I have expressed my conviction that the comparative neglect from which "Jane Eyre" and its sister works now suffer is only temporary. It is true that in some respects these books are not attractive. Though they are written with a terse vigor which must make them grateful to all whose palates are cloyed by the pretty writing of the present generation, they undoubtedly err on the side of a lack of literary polish. And though the portraits presented to us in their pages are wonderful as works of art, unsurpassed as studies of character, the range of the artist is a limited one, and for the most part the subjects chosen are not the most pleasing that could have been conceived. Yet one great and striking merit belongs to this masterly painter of men and women, which is lacking in some who, treading to a certain extent in her footsteps, have achieved even a wider and more brilliant reputation.
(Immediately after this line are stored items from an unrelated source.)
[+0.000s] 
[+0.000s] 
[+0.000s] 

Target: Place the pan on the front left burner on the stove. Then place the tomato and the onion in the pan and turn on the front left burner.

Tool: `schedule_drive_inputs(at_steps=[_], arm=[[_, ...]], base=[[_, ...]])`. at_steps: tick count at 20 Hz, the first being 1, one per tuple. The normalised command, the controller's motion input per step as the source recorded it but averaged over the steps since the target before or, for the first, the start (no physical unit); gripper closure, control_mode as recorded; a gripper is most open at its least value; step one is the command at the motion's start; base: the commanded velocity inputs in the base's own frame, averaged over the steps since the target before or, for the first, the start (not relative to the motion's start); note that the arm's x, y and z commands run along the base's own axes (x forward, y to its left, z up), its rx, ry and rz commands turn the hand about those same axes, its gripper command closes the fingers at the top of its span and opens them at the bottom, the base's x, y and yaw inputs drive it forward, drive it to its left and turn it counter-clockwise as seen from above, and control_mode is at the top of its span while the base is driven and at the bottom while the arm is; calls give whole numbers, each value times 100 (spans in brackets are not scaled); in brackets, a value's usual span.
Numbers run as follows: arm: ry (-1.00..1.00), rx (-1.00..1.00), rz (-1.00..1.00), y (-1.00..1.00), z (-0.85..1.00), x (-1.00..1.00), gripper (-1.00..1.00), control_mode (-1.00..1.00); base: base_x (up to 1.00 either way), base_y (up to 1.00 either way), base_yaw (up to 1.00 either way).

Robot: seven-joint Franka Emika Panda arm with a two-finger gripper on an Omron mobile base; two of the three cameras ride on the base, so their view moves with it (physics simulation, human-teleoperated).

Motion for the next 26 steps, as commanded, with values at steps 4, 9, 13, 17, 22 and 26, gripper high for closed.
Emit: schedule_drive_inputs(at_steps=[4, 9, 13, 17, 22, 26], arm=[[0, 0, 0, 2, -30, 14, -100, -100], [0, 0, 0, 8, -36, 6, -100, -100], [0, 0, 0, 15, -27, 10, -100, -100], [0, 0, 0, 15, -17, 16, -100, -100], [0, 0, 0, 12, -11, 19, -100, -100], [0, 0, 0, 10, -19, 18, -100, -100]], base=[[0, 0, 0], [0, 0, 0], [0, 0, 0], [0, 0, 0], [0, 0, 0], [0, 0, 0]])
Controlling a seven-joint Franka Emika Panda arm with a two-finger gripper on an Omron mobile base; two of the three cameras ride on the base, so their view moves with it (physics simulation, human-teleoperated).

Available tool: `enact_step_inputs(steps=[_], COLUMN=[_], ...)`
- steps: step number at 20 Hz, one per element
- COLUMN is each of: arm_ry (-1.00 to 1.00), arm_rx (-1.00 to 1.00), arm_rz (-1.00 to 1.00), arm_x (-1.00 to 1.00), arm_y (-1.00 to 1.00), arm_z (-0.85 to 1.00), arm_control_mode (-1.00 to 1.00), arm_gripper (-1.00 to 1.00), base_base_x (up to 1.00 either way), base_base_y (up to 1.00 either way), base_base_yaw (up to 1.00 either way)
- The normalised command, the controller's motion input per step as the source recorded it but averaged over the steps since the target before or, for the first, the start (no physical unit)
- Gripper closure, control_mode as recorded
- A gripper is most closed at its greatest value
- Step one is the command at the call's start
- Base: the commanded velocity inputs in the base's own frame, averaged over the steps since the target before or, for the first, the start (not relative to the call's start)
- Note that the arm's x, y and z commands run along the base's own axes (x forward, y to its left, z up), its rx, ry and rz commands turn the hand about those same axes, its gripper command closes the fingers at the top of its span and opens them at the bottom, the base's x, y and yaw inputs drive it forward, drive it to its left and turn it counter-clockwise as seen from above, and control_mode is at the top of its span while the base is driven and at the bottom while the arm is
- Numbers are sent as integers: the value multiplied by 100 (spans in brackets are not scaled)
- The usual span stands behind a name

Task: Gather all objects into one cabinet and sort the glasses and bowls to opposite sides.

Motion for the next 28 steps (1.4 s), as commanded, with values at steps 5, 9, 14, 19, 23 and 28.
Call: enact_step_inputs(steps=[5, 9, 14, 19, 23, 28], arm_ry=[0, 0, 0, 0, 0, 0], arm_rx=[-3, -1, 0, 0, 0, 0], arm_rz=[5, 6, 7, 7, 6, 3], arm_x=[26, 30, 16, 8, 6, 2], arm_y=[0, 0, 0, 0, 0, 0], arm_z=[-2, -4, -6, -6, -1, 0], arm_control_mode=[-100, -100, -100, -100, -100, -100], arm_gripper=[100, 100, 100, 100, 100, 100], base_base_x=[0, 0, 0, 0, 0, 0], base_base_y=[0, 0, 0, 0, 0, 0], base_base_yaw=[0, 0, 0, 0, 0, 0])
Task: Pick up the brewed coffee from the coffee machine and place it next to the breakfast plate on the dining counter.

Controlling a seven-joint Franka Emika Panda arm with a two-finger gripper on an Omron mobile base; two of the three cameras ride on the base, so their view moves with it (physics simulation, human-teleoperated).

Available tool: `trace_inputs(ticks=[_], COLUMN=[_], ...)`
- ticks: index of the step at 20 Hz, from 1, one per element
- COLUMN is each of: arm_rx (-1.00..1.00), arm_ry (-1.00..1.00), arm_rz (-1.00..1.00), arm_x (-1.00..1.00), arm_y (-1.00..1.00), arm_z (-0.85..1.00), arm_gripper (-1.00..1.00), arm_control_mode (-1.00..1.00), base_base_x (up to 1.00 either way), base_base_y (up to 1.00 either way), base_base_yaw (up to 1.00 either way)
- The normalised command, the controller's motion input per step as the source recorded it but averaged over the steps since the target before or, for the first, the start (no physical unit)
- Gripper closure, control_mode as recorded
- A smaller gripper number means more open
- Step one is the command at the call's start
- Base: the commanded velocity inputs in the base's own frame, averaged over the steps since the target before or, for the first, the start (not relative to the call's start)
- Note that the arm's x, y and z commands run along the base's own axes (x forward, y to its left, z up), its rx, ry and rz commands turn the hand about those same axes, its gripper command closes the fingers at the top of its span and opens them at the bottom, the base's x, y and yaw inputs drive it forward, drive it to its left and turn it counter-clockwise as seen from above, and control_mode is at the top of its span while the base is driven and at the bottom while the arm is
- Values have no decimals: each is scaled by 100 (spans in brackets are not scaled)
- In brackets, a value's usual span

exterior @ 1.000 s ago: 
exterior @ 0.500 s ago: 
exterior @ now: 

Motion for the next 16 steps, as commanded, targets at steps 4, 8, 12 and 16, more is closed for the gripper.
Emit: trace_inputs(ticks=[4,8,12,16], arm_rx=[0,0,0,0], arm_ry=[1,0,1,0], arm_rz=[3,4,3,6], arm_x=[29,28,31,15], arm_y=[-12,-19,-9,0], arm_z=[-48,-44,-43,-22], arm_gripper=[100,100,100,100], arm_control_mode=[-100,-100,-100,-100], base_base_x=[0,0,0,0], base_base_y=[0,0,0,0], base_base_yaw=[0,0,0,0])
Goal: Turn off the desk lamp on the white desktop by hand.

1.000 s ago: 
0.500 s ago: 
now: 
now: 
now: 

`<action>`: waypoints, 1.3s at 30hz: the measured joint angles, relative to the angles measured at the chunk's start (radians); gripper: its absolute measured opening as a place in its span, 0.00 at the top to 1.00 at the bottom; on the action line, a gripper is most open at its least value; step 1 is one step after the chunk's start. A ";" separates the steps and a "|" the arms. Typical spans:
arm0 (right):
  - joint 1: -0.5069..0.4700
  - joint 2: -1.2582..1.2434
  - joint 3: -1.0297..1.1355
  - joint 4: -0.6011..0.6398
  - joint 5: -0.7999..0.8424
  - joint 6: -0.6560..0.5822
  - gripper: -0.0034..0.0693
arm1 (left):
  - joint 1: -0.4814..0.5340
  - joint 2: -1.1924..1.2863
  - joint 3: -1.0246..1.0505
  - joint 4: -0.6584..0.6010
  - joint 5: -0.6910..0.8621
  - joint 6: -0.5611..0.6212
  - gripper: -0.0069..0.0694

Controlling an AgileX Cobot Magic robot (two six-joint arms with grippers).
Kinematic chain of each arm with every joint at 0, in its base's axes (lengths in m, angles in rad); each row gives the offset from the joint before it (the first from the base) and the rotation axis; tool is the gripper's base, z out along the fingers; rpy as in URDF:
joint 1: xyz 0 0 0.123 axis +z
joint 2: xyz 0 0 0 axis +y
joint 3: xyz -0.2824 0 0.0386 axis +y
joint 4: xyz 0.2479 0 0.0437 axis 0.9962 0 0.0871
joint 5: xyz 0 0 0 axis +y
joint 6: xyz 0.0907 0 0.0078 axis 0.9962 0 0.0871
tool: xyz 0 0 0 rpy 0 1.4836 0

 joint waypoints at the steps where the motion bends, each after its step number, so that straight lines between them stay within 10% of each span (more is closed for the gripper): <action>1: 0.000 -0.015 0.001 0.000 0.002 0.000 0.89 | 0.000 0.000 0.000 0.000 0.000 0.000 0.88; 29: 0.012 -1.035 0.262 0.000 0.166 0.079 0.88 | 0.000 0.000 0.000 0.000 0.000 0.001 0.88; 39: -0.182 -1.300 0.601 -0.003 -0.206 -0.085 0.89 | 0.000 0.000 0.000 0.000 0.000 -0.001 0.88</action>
There is no taint of the dissecting-room about her books; we are never invited to admire the supreme cleverness of the operator who with unsparing knife lays bare before us the whole cunning mechanism of the soul which is stretched under the scalpel; nor are we bidden to pause and listen to those didatic moralizings which belong rather to the preacher or the lecturer than the novelist. It is the artist, not the anatomist who is instructing us; and after all we may derive a more accurate knowledge of men and women as they are from the cartoons of a Raphael than from the most elaborate diagrams or sections of the most eminent of physiologists.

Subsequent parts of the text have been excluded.